HOW TO USE THIS SNAPSHOT

The information provided in Snapshots highlights who participated in the key clinical trials that supported the original FDA approval of this drug and whether there were differences among sex, race, age, and ethnic groups. The “MORE INFO” bar shows more detailed technical content for each section. The Snapshot is intended as one tool for consumers to use when discussing the risks and benefits of the drugs.

LIMITATIONS OF THIS SNAPSHOT

Do not rely on Snapshots to make decisions regarding medical care. Always speak to your healthcare provider about the benefits and risks of a drug.

Some of the information in this Snapshot is for presentation purposes and does not represent the approved conditions of use of this drug. Refer to the OJEMDA Prescribing Information for all the approved conditions of use of this drug (e.g., indication(s), population(s), dosing regimen(s), safety information).

Snapshots are limited to the information available at the time of the original approval of the drug and do not provide information on who participated in clinical trials that supported later approvals for additional uses of the drug (if applicable).

OJEMDA (tovorafenib)
oh-JEM-dah
Day One Biopharmaceuticals Inc.
Original Approval date: April 23, 2024


DRUG TRIALS SNAPSHOT SUMMARY

What is the drug for?

OJEMDA is a kinase inhibitor that is used to treat patients 6 months of age and older with relapsed or refractory pediatric low-grade glioma (LGG) harboring a BRAF fusion or rearrangement or BRAF V600 mutation.

How is this drug used?

OJEMDA is administered as a tablet or oral suspension that is taken by mouth once weekly with or without food.

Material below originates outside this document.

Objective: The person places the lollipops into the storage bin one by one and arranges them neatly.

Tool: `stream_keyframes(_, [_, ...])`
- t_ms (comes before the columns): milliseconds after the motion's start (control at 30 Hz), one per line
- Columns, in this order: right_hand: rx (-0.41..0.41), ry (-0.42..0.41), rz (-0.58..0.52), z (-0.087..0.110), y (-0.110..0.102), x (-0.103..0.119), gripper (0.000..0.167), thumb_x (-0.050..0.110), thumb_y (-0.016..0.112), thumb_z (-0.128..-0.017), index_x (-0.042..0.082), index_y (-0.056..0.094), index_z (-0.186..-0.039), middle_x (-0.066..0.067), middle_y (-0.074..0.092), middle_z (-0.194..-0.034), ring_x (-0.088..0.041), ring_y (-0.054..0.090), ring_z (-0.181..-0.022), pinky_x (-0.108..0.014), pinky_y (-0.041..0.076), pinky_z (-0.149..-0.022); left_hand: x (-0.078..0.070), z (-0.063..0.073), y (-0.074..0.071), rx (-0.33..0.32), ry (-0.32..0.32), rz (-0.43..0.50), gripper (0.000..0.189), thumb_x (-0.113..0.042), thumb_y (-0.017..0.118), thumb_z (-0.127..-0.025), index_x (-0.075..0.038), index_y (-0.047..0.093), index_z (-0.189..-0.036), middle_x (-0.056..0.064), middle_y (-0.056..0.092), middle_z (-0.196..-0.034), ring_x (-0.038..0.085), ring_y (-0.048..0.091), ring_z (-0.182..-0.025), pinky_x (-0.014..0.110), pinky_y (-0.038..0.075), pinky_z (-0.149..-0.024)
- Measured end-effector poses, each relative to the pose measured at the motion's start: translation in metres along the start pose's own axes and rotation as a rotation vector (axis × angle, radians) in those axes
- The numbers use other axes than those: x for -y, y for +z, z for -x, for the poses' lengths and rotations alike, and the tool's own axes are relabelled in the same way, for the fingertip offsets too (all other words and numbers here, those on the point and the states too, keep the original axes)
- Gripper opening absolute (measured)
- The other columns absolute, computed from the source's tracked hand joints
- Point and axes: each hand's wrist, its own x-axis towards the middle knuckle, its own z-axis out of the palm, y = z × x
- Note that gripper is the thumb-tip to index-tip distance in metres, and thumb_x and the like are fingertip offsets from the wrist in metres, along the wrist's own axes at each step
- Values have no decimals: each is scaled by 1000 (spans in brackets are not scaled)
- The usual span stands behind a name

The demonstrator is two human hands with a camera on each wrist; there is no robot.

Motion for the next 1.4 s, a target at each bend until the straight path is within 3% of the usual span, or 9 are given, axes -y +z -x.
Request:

Who participated in the clinical trials?

The FDA approved OJEMDA based on evidence from one clinical trial (NCT04775485/FIREFLY-1) in patients 6 months to 25 years of age with previously treated solid tumors including pediatric LGG with changes in the BRAF gene. The trial was conducted at 32 sites in 11 countries including the United States, Australia, Canada, Denmark, Germany, Israel, Republic of Korea, Netherlands, Singapore, Switzerland, and the United Kingdom. Of the 137 patients with pediatric LGG participating in FIREFLY-1, 50 patients were treated in the United States and 87 patients were treated outside the United States. The demographics of the 50 patients treated in the United States were: median age was 8 years (range: 2 to 24); 62% male; 88% White, 4% Black or African American, 6% other race, 2% multiple races; and 8% Hispanic or Latino.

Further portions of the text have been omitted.